Interview de Yannig Donius, délégué du syndicat CGT de l’usine Famar Lyon.
Quel est le rapport entre l’épidémie actuelle l’entreprise Famar ?
Les premiers essais de traitements à la chloroquine contre le Covid 19 sont encourageants. Or, Famar-Lyon est le seul site industriel français à fabriquer la Nivaquine, un médicament (à l’origine anti-paludique) fait à base de chloroquine. Elle est même la seule usine autorisée à délivrer le marché français en Nivaquine. Une deuxième molécule est à l’essai : l’Azithromycine. C’est un antibiotique prescrit contre les infections respiratoires, qui pourrait aussi être utile contre le Covid-19 (combiné avec l’hydroxychloroquine). Et là aussi, Famar-Lyon est fabriquant. Si notre entreprise ferme, qui fournira ces médicaments en France ?
Quelle est l’origine du redressement judiciaire de l’entreprise Famar ?
On est passé par plusieurs gros groupes pharmaceutiques privés (Rhône-Poulenc, Aventis) avant d’être vendu à Famar, sous-traitant. (…)
En 2018, les clients Sanofi et Merck (les plus importants) ont annoncé le non renouvellement des contrats avec le groupe affectant de manière importante l’activité de Famar Lyon à partir de 2020. Au même moment 4 banques grecques ont donné la gouvernance au fond d’investissement américain KKR. Début 2019, KKR devient l’actionnaire unique et missionne un nouveau PDG pour vendre à la découpe 11 des 12 sites du groupe. Famar Lyon étant le seul placé en redressement judiciaire. En gros, on se fait promener par les banques et les grands groupes.
On entend plusieurs voies défendre aujourd’hui l’entreprise (Wauquiez, Roussel…). Mais le combat contre la fermeture n’est pas nouveau ?
Notre syndicat CGT a fait plusieurs courriers dès avril 2019, avant même la procédure judiciaire, pour alerter l’État sur notre situation. Pour qu’il garantisse la pérennisation de notre activité. On avait manifesté plusieurs fois, vers les élus, vers Merck et Sanofi. On n’avait pas eu de soutien des élus à ce moment-là. Maintenant on entend Wauquiez [président LR de la Région Rhône-Alpes-Auvergne, NDLR] ou le député Roussel [député PCF, NDLR]… Mais on n’avait jamais eu de retour avant.

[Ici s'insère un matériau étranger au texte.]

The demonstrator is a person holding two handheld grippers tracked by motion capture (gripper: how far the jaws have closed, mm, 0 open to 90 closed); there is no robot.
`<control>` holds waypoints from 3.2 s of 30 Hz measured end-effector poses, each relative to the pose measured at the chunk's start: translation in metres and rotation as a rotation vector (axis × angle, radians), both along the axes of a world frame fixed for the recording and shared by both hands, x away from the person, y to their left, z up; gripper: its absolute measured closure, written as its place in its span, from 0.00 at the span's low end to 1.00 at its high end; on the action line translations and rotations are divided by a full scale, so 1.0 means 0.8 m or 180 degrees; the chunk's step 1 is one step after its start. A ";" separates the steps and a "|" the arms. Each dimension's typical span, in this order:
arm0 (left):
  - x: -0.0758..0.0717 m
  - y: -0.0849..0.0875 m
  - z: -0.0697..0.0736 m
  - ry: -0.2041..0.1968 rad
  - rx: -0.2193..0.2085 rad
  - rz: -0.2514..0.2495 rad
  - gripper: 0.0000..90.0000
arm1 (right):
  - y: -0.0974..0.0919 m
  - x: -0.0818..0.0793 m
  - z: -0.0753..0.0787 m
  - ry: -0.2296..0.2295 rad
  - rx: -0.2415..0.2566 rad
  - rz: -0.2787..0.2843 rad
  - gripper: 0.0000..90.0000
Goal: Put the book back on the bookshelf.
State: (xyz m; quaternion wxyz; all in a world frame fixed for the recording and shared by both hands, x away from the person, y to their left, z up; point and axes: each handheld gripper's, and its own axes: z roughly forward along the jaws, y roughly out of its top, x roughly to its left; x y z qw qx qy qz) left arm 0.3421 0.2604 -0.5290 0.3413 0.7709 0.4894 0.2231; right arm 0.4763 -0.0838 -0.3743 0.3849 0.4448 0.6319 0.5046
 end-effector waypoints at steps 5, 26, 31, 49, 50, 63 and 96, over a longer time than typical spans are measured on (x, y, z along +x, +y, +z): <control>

Et le gouvernement Macron qui prétend bien gérer la crise…
Le ministère de la santé non plus n’a fait aucun retour. Ils parlent tous de réindustrialiser le pays… mais ce ne sont que des mots.
On voit que toutes les décisions sur l’épidémie sont prises dans l’urgence. C’est “au feu les pompiers” partout. On ne parle de nous que maintenant, parce qu’il y a la crise et qu’on peut y répondre. Mais on a alerté il y a longtemps sur les pénuries de médicaments. C’est là qu’ils auraient dû réagir. C’est vrai aussi pour les productions de masques ou les appareils respiratoires. Sans parler des tests, des médicaments, et des milliers de lits fermés.
Ils sont bloqués par leurs stratégies capitalistes. Tout est conditionné par les mêmes stratégies : ils veulent répondre à quelques intérêts privés, pas à ceux des travailleurs. J’ai vu le graphique de La Tribune des travailleurs : 99% aux banques / 1% pour les soignants (*). C’est bien ça leur plan.
C’est maintenant qu’ils doivent nous sauver, parce qu’au 3 juillet, les commandes s’arrêtent pour nous, et on ferme la production. Plus de médicaments. L’urgence, c’est de trouver un moyen de pérenniser le site. Aucun privé ne s’est positionné, c’est l’État qui devrait le faire ! C’est d’une importance majeure… qui existait déjà avant.
Il faudrait donc nationaliser l’entreprise ?
Il y a une chose pour garantir la poursuite des activités : des commandes. Or l’épidémie impose de passer des commandes à notre entreprise. Mais pour l’instant, on n’est pas maître des choses. Les donneurs d’ordre ce sont les gros groupes, les laboratoires pharmaceutiques.
Logiquement ce qui devrait être mis sur la table, c’est la nationalisation. Ça permet de continuer l’activité pour répondre à l’urgence, de maintenir les emplois, et de continuer nos autres productions sanitaires. En coulisses, ils travaillent plutôt sur les grands groupes. Mais si on ne veut pas continuer à compter nos morts par centaines, il faut maintenir l’outil industriel.